Extracted data entries:

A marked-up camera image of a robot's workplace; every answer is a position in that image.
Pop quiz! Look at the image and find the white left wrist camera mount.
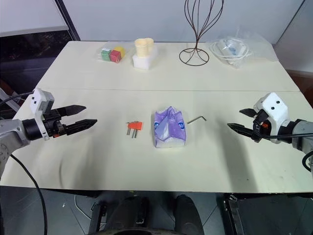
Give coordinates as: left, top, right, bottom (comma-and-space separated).
29, 88, 55, 141

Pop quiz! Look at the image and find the clear plastic cube bag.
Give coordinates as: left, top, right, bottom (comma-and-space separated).
95, 45, 128, 65

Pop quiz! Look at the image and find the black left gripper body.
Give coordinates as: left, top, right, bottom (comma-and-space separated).
43, 109, 67, 138

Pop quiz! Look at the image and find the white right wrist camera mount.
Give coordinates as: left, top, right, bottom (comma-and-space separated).
253, 92, 291, 144

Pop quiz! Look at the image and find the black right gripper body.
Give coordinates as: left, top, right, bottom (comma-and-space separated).
251, 110, 270, 143

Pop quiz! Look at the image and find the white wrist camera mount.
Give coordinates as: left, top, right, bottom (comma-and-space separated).
253, 92, 291, 144
29, 88, 55, 141

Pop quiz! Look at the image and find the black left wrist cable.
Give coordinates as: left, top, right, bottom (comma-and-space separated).
0, 91, 35, 106

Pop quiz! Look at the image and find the black table frame bracket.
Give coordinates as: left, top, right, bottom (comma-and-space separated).
223, 193, 246, 235
88, 200, 108, 235

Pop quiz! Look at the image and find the dark metal post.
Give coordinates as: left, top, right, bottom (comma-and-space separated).
54, 0, 82, 41

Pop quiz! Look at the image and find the green cube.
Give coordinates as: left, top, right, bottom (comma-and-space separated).
100, 47, 112, 61

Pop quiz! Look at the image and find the clear bag with white cable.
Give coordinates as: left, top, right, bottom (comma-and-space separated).
210, 26, 254, 70

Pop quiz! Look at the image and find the purple tissue pack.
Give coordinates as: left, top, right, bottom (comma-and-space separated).
153, 106, 189, 148

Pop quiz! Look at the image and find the dark rounded shape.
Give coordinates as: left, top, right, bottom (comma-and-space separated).
174, 194, 204, 235

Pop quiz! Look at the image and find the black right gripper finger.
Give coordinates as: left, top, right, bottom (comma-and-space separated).
239, 108, 258, 119
226, 122, 255, 141

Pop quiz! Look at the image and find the grey metal frame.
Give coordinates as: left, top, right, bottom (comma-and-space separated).
0, 85, 23, 111

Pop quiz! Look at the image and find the brown wire stand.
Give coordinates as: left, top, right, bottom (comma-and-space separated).
179, 0, 225, 66

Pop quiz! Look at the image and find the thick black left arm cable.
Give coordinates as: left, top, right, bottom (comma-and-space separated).
9, 153, 48, 235

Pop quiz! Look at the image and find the cream plastic cup stack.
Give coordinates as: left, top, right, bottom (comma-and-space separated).
134, 38, 156, 58

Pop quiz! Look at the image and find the metal allen key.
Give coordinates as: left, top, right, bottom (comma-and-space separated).
187, 116, 207, 124

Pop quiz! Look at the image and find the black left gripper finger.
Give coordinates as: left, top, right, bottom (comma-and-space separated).
57, 105, 87, 117
65, 119, 98, 136

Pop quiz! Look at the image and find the red cube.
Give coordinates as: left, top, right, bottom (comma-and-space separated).
109, 50, 122, 63

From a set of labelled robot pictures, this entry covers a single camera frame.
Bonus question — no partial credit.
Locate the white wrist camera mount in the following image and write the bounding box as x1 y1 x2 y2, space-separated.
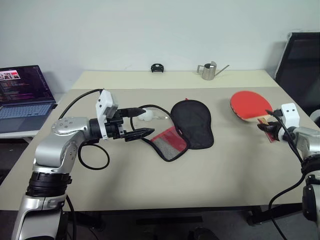
280 102 301 129
94 89 119 140

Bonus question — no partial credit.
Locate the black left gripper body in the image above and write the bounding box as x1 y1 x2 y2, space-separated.
109 109 127 141

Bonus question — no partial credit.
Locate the black and red paddle case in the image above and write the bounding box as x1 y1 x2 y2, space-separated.
129 98 215 163

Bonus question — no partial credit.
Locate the white table tennis ball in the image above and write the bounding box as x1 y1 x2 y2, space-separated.
144 109 158 123

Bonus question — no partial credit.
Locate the black table foot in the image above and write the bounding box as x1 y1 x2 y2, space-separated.
246 202 305 227

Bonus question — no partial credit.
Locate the white side table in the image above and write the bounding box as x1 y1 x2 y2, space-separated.
0 129 41 145

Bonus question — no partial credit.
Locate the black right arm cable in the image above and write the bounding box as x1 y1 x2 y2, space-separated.
265 109 307 240

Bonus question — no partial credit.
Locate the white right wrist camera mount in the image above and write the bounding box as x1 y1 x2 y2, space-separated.
280 102 301 129

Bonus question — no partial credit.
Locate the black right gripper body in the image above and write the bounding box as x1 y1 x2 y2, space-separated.
270 121 285 143

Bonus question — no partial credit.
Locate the red table tennis paddle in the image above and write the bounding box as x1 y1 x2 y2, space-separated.
229 90 275 144

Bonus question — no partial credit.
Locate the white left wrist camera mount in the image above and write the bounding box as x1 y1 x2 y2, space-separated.
94 89 119 140

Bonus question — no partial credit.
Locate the steel watering can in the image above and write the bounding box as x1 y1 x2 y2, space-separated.
196 60 231 81

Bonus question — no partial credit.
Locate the open dark laptop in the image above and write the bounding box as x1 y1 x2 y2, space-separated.
0 65 58 134

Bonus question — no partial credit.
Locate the small black clamp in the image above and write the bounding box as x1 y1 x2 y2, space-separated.
150 63 165 74

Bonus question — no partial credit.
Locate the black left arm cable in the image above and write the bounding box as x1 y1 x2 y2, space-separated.
57 87 111 171

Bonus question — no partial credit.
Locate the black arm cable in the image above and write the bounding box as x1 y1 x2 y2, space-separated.
57 87 111 171
265 109 307 240

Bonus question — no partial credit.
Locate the black office chair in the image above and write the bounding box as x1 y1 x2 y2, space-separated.
274 31 320 115

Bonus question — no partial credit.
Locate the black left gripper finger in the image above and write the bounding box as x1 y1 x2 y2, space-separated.
123 107 147 119
123 127 156 143

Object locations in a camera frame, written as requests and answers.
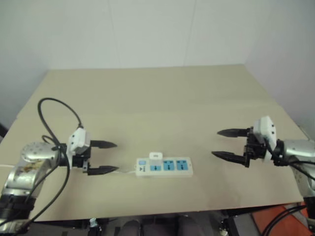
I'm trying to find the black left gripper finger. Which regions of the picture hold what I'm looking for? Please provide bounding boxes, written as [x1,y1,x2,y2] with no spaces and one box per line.
[87,166,120,177]
[91,140,118,150]

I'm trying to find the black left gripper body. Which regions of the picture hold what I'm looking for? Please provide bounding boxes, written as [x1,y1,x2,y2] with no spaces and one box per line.
[72,144,93,176]

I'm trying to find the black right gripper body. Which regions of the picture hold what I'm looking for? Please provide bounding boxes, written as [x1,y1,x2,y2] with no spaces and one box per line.
[243,126,268,169]

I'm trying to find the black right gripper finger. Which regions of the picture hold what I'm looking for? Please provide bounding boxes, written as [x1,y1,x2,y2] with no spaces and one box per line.
[211,150,247,166]
[217,128,249,138]

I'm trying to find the white charger plug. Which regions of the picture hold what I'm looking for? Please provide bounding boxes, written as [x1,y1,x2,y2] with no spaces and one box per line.
[148,152,161,167]

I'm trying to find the white power strip blue sockets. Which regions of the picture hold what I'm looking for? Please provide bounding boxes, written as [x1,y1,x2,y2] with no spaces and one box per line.
[135,157,193,178]

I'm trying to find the dark rounded shape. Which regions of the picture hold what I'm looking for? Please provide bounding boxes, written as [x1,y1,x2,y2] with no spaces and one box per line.
[122,219,141,236]

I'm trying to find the orange object under table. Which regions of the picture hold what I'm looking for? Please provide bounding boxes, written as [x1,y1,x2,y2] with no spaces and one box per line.
[250,205,309,231]

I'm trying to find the black box under table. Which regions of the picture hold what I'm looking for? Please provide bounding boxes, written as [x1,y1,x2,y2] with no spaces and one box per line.
[225,214,258,236]

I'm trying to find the white power strip cord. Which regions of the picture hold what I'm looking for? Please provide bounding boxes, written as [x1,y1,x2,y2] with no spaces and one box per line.
[0,164,137,176]

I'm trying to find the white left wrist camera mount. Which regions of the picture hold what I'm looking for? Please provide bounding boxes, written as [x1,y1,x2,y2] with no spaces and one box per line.
[65,127,92,156]

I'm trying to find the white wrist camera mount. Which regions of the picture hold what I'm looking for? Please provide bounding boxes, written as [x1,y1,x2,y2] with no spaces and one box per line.
[252,116,278,163]
[65,127,92,156]

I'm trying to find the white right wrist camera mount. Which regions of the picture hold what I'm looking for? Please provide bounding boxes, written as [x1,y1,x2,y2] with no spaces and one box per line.
[252,116,278,163]

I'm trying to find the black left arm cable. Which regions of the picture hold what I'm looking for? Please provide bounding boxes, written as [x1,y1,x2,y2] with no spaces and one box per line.
[24,98,86,223]

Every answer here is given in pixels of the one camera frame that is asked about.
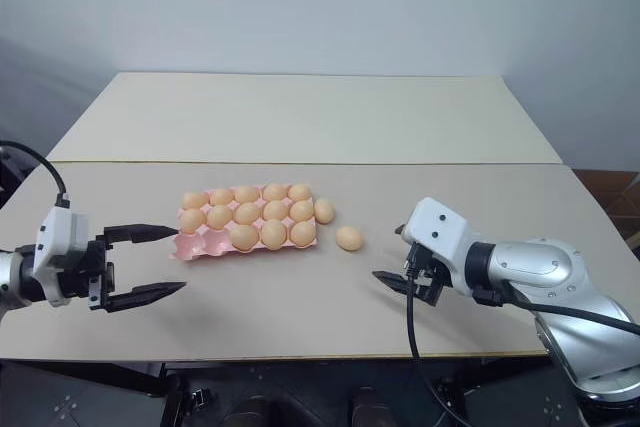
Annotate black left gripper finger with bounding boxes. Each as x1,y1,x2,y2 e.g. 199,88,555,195
103,222,180,249
106,280,189,314

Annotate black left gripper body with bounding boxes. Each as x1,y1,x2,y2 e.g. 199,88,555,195
55,226,119,313

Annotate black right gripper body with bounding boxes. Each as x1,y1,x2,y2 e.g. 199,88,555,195
401,241,454,307

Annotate pink egg tray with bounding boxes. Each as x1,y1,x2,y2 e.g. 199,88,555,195
170,185,320,263

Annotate dark rounded shape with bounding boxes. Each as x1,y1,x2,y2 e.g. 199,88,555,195
223,394,272,427
349,386,390,427

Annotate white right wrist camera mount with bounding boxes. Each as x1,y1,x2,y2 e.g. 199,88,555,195
399,196,484,294

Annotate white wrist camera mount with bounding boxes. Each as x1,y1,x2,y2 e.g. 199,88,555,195
31,203,92,308
399,196,484,294

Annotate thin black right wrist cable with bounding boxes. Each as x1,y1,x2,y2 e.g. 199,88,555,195
401,245,484,427

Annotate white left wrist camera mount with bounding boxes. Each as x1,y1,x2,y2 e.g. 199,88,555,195
31,203,92,308

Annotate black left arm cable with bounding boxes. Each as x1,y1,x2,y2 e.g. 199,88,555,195
0,140,71,209

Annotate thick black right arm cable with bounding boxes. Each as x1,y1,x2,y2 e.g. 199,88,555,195
471,283,640,337

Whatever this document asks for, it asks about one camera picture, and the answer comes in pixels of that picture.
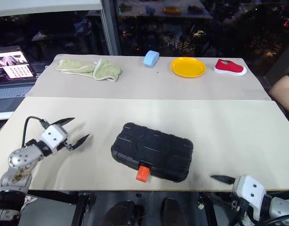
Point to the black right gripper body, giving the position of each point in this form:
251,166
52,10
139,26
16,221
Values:
238,206

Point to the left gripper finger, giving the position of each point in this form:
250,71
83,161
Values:
63,122
79,141

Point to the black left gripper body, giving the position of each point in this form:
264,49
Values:
68,147

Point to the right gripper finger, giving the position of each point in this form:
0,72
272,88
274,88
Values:
225,180

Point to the orange case latch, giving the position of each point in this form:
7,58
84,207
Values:
142,174

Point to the black plastic tool case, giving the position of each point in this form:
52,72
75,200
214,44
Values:
154,148

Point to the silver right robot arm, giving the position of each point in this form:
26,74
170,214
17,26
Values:
281,207

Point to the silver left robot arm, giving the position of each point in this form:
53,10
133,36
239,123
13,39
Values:
22,157

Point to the black table leg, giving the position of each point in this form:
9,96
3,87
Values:
81,209
210,212

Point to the small white round fitting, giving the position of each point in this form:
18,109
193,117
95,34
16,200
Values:
201,205

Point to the black rounded foot shape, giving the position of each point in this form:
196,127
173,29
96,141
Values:
123,213
174,210

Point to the open laptop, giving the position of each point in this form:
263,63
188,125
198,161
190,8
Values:
10,91

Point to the white sneaker red stripes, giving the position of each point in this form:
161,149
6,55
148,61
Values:
30,200

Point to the green towel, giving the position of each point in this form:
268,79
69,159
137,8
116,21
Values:
104,70

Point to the beige cloth mat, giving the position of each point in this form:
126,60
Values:
135,84

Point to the light blue block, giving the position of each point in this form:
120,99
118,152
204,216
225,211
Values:
150,60

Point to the grey window pillar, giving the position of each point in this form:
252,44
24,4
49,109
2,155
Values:
110,26

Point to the bystander bare knee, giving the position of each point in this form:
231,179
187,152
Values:
283,89

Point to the red white shoe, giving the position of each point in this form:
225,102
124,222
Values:
229,67

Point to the yellow plate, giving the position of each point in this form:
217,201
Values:
188,67

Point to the light grey window rail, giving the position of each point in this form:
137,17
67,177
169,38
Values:
41,7

— What you will do —
Would you copy each line of the records that contains "grey"?

— Written solution —
Pop quiz! Look at the image and find the grey metal frame.
Point to the grey window pillar, giving the position of each point in this form:
Point to the light grey window rail, giving the position of each point in this form:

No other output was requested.